Task instructions: Search the entries below for "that", and copy each line where it appears.

-------- Records --------

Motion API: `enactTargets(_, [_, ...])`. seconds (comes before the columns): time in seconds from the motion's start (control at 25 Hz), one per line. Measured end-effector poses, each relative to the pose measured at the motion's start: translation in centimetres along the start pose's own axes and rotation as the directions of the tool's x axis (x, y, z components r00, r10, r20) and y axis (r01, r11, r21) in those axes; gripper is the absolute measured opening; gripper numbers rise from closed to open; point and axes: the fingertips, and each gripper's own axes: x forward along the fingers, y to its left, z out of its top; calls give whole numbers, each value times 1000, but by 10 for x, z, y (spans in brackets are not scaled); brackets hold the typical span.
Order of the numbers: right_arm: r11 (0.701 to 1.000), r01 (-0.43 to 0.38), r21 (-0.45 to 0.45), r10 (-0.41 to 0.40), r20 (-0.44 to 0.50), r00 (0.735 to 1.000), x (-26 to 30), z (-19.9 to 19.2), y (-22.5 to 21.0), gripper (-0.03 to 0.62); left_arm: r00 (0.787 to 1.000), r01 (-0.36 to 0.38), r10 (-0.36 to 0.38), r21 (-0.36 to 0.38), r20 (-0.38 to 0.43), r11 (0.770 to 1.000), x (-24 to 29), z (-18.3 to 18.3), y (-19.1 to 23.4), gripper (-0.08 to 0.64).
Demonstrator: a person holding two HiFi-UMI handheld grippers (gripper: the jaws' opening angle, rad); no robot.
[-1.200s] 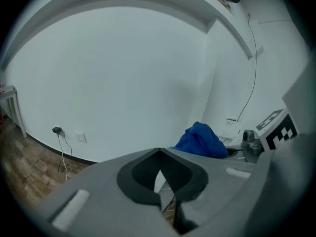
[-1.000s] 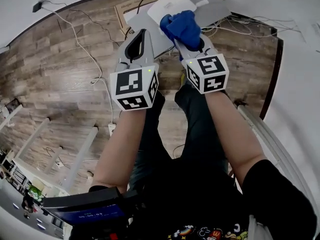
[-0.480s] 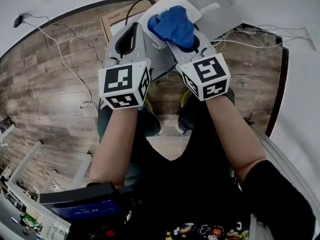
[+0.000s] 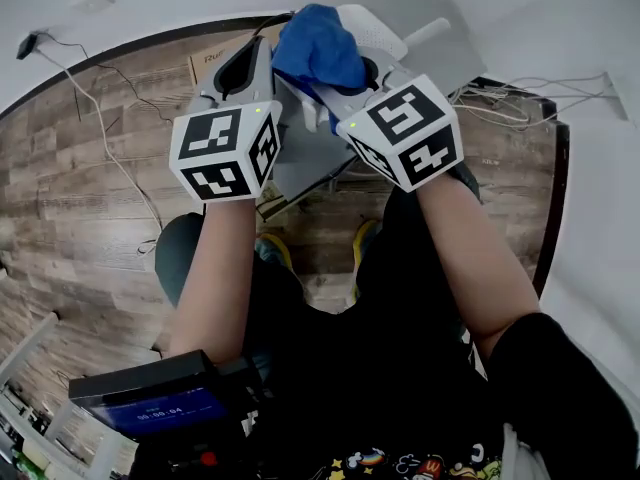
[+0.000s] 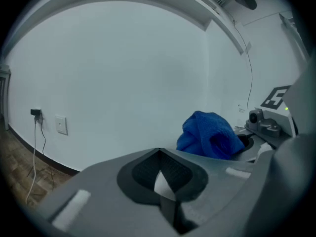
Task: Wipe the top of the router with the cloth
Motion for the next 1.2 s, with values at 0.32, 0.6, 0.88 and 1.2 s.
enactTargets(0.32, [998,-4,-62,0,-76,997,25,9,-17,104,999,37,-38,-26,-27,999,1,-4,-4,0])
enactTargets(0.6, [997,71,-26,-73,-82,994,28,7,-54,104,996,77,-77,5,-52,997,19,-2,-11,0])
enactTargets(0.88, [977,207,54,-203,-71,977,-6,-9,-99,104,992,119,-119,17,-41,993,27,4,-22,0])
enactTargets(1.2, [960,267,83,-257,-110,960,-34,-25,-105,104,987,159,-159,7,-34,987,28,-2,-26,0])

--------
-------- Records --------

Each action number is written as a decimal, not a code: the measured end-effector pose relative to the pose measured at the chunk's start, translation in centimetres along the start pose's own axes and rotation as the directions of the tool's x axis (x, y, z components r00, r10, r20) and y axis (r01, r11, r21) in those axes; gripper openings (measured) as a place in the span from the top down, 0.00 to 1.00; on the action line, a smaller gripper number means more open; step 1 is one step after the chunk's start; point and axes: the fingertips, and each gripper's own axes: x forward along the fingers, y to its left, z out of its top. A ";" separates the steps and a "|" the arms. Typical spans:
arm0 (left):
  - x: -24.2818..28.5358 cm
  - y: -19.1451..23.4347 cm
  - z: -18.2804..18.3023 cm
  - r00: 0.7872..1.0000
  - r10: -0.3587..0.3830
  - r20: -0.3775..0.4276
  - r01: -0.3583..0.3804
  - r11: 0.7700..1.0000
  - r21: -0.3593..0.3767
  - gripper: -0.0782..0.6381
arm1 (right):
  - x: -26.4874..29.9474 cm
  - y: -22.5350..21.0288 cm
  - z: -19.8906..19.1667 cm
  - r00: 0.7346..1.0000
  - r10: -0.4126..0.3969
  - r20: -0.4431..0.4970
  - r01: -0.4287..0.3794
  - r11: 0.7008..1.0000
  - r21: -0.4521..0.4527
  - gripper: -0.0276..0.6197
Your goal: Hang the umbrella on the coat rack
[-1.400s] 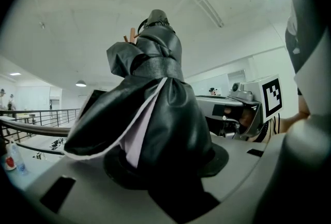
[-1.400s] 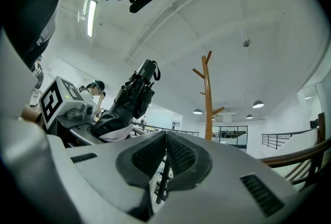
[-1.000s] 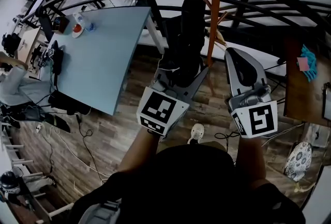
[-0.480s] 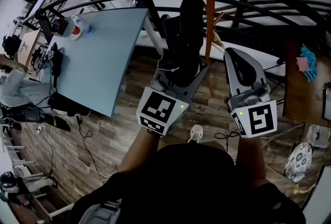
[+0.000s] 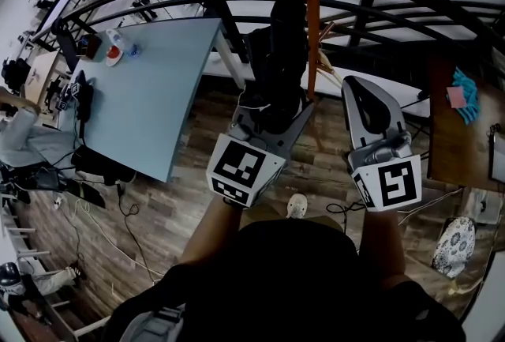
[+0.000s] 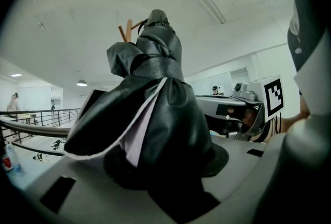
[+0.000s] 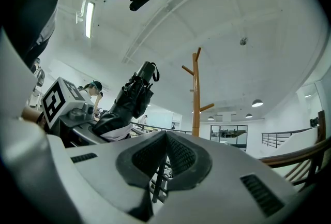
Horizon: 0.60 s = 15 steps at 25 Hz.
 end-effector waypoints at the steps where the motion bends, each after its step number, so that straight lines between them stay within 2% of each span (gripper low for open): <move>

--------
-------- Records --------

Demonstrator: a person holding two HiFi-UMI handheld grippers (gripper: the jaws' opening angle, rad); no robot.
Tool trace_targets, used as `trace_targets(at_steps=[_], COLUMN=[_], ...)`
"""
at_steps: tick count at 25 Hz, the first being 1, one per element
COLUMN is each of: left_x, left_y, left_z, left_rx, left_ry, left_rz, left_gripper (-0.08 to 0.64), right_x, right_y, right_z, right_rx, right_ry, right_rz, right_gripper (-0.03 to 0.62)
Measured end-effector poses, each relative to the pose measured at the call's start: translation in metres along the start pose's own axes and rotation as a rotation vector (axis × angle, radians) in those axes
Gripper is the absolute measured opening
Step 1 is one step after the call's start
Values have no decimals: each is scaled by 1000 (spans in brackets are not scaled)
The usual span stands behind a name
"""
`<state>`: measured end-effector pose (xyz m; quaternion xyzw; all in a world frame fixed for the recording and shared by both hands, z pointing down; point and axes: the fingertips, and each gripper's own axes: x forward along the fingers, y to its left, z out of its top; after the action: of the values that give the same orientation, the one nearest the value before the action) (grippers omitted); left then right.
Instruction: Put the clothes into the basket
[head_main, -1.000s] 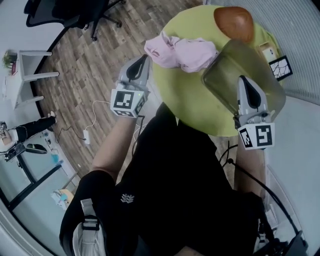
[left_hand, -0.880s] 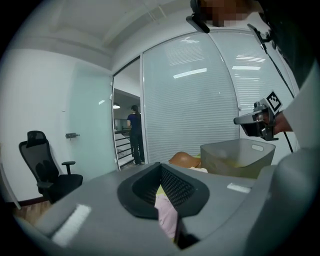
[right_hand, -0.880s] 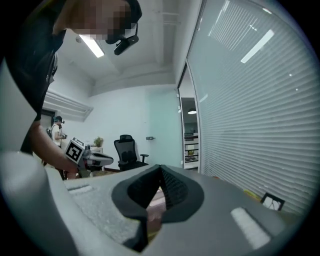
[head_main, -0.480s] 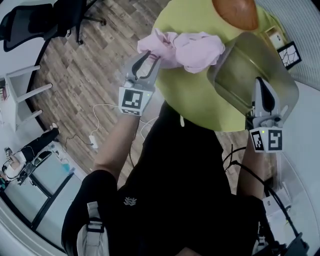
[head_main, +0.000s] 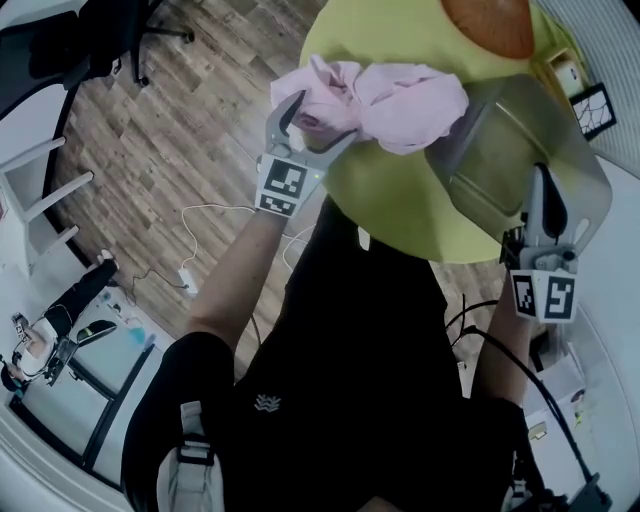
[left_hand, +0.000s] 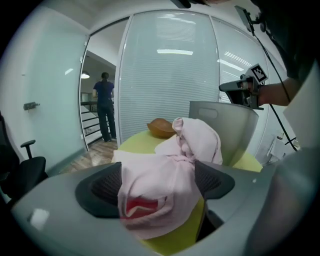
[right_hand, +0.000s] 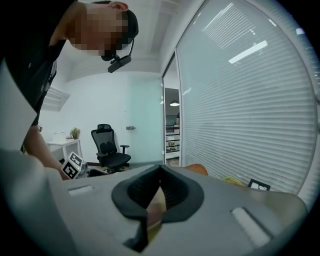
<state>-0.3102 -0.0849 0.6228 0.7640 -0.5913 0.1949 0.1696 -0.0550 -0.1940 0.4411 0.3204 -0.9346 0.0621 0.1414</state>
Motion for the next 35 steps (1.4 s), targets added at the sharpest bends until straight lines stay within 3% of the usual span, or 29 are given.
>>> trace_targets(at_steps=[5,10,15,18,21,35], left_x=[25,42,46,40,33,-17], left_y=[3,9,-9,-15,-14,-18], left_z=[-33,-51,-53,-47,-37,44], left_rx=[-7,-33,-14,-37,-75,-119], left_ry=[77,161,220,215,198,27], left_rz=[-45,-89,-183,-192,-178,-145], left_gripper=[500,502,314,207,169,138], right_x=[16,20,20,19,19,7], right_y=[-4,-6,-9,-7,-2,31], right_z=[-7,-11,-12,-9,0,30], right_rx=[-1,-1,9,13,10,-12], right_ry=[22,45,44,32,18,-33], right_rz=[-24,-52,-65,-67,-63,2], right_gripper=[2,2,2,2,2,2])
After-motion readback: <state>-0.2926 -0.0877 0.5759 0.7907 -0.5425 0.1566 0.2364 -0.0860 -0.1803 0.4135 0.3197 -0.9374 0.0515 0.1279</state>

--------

Written response:
 end-effector waypoints at the steps where the motion bends, each after its step number, so that straight lines between them stay within 2% of each span (gripper low for open): <move>
`<state>`: measured end-effector pose (xyz m; quaternion xyzw; all in a world frame fixed for the recording and shared by both hands, z pointing down; point and axes: the fingertips, and each gripper's own axes: x forward along the fingers, y to its left, z out of its top; after the action: of the values that give the same orientation, the one nearest the value before the action) (grippers omitted); left then right.

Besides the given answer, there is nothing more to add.